Problem details >>
Please copy, exactly as they appear below, the lines from the one containing "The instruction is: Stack" through the one containing "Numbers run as".

Records provided >>
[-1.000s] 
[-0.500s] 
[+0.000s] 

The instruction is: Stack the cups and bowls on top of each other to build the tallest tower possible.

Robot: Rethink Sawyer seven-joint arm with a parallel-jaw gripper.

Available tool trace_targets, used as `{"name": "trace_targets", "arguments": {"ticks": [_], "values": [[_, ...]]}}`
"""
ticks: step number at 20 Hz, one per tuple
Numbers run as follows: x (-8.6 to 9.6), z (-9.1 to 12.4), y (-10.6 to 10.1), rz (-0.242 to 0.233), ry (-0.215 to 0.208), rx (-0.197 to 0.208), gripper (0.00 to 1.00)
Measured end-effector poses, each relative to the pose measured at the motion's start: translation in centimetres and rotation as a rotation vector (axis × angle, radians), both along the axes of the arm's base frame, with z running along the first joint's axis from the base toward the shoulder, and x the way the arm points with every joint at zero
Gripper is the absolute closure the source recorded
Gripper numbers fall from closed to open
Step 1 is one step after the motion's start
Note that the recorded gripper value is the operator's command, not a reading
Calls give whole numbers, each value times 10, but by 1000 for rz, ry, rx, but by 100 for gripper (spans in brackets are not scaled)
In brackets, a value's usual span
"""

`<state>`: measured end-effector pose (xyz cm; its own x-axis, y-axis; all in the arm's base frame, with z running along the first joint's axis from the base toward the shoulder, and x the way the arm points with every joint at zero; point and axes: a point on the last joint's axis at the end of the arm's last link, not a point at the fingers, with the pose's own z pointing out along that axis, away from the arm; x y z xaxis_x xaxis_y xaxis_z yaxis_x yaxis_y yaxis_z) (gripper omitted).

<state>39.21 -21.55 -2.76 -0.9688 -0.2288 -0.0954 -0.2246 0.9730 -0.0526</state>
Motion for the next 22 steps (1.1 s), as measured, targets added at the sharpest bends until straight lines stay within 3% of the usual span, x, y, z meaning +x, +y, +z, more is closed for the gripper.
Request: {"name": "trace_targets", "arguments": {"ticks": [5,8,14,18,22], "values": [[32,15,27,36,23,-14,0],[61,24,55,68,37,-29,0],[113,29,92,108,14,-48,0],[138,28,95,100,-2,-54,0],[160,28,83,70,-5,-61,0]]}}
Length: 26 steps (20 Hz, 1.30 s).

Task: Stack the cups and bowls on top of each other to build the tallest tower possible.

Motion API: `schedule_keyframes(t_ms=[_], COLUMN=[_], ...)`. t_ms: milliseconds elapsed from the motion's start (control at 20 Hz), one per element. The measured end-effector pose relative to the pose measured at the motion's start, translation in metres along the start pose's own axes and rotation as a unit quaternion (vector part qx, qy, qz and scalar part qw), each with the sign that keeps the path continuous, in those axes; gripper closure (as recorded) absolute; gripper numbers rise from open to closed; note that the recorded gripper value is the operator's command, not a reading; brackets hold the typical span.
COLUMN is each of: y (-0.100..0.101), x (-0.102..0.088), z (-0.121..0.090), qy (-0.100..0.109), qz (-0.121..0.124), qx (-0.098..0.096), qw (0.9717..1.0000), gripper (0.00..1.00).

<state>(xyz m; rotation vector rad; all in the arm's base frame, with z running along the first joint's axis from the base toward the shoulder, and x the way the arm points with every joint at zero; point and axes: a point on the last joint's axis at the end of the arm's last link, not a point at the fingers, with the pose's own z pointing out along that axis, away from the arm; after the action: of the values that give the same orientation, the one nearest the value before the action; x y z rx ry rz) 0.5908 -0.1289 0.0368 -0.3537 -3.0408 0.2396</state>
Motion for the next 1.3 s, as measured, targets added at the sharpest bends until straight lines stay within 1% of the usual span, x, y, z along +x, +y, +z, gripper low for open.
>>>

Result for this task >>
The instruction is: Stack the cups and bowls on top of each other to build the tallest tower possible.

Robot: Rethink Sawyer seven-joint arm with a parallel-jaw gripper.

Available tool trace_targets, used as `{"name": "trace_targets", "arguments": {"ticks": [_], "values": [[_, ...]]}}`
"""
ticks: step number at 20 Hz, one per tuple
Numbers run as follows: x (-8.6 to 9.6), z (-9.1 to 12.4), y (-10.6 to 10.1), rz (-0.242 to 0.233), ry (-0.215 to 0.208), rx (-0.197 to 0.208), gripper (0.00 to 1.00)

The answer is now complete.